_What is needed_: With images removed, return the whole listing exactly as written.

================

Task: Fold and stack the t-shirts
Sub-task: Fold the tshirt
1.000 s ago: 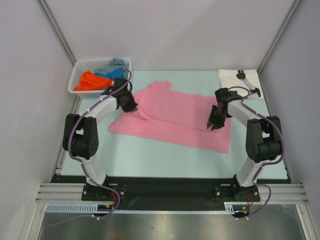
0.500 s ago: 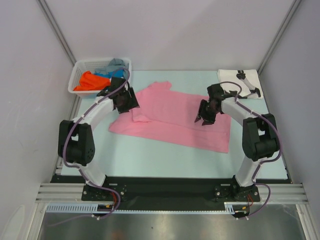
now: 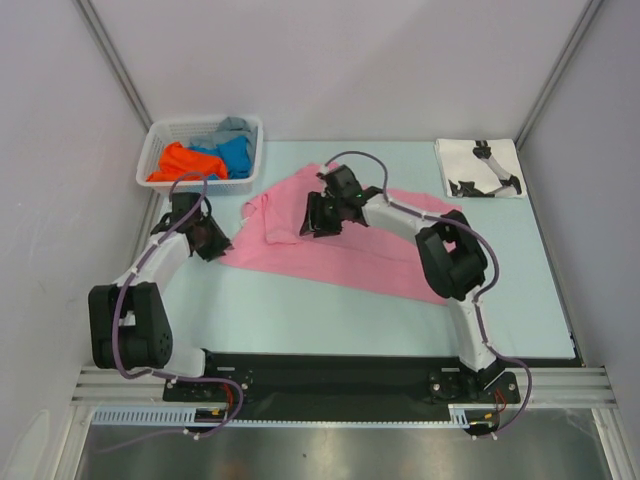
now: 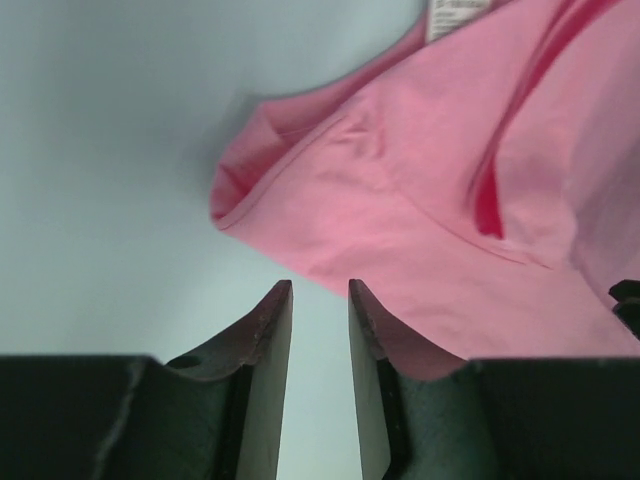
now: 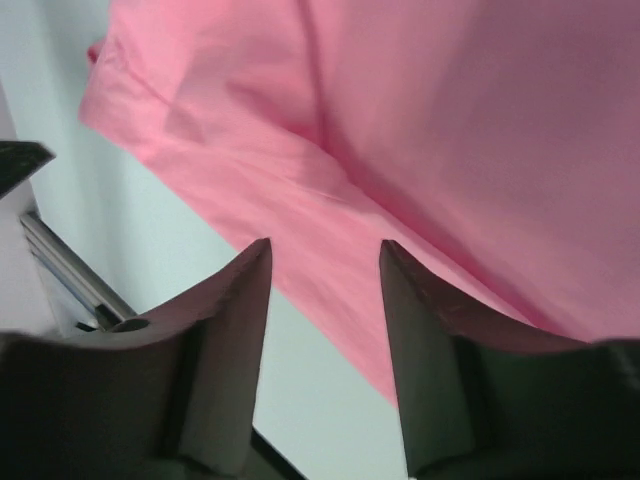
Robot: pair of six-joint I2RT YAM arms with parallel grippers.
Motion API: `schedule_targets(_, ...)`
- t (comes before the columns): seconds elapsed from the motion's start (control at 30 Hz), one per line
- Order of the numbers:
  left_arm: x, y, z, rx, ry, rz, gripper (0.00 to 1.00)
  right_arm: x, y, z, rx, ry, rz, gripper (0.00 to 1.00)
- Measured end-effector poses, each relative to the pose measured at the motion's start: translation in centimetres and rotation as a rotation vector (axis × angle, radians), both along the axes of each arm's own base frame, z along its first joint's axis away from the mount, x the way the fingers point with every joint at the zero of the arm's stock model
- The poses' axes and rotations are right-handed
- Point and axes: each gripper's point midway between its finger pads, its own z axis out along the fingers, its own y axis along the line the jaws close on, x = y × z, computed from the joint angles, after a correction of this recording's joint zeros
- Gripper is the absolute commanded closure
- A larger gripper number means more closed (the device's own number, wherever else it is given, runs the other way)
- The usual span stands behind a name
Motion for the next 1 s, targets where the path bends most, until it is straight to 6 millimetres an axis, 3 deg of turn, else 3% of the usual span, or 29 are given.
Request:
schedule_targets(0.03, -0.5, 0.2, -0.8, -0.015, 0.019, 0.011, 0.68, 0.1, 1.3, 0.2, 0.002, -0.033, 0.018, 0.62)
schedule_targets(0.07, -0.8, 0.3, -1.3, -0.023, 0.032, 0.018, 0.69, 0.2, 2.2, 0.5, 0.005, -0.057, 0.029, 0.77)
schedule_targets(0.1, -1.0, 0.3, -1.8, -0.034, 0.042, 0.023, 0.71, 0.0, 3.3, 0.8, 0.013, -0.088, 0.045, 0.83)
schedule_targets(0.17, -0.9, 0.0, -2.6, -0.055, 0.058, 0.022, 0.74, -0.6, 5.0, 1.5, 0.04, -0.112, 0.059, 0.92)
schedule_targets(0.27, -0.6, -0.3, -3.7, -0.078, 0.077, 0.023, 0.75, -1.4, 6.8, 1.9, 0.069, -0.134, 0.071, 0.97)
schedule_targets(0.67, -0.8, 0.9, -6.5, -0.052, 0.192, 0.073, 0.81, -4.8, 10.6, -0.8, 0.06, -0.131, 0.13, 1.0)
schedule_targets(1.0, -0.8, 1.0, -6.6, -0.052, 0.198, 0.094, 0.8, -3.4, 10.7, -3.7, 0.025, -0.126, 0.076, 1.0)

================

_Task solution_:
Task: Fold and stack the t-shirts
Sub-task: Fold the tshirt
1.000 s ago: 
0.500 s ago: 
now: 
now: 
now: 
Robot: pair of six-joint I2RT YAM arms with parallel grippers.
Motion API: `schedule_targets(_, ...)`
- t (comes before the columns): seconds elapsed from the motion's start (control at 30 Hz), one per line
- Order of the numbers:
  left_arm: x, y, z, rx, ry, rz, gripper (0.00 to 1.00)
  right_arm: x, y, z, rx, ry, rz, gripper (0.00 to 1.00)
- Measured end-effector poses, each relative to the pose measured at the motion's start: translation in centimetres and rotation as a rotation vector (axis × angle, radians), both along the axes of each arm's own base frame, z along its first joint's axis away from the mount, x the way the fingers point with every joint at the zero of the arm's stock model
- The poses' axes and rotations are right-handed
- Point and axes: each gripper's point midway between its finger pads, its own z axis out along the fingers, its own y axis along the line the jaws close on, x = y × z, computed from the joint angles, after a correction of this recording's joint zeros
- Gripper is the absolute commanded closure
- A larger gripper number means more closed (the device's own number, wherever else it is given, runs the other way)
- The usual span stands behind a name
Motion for the next 1 s, targets where the path bends most, until it is straight to 6 millimetres an axis, 3 deg of turn, else 3% of the usual span, or 29 are given.
Request:
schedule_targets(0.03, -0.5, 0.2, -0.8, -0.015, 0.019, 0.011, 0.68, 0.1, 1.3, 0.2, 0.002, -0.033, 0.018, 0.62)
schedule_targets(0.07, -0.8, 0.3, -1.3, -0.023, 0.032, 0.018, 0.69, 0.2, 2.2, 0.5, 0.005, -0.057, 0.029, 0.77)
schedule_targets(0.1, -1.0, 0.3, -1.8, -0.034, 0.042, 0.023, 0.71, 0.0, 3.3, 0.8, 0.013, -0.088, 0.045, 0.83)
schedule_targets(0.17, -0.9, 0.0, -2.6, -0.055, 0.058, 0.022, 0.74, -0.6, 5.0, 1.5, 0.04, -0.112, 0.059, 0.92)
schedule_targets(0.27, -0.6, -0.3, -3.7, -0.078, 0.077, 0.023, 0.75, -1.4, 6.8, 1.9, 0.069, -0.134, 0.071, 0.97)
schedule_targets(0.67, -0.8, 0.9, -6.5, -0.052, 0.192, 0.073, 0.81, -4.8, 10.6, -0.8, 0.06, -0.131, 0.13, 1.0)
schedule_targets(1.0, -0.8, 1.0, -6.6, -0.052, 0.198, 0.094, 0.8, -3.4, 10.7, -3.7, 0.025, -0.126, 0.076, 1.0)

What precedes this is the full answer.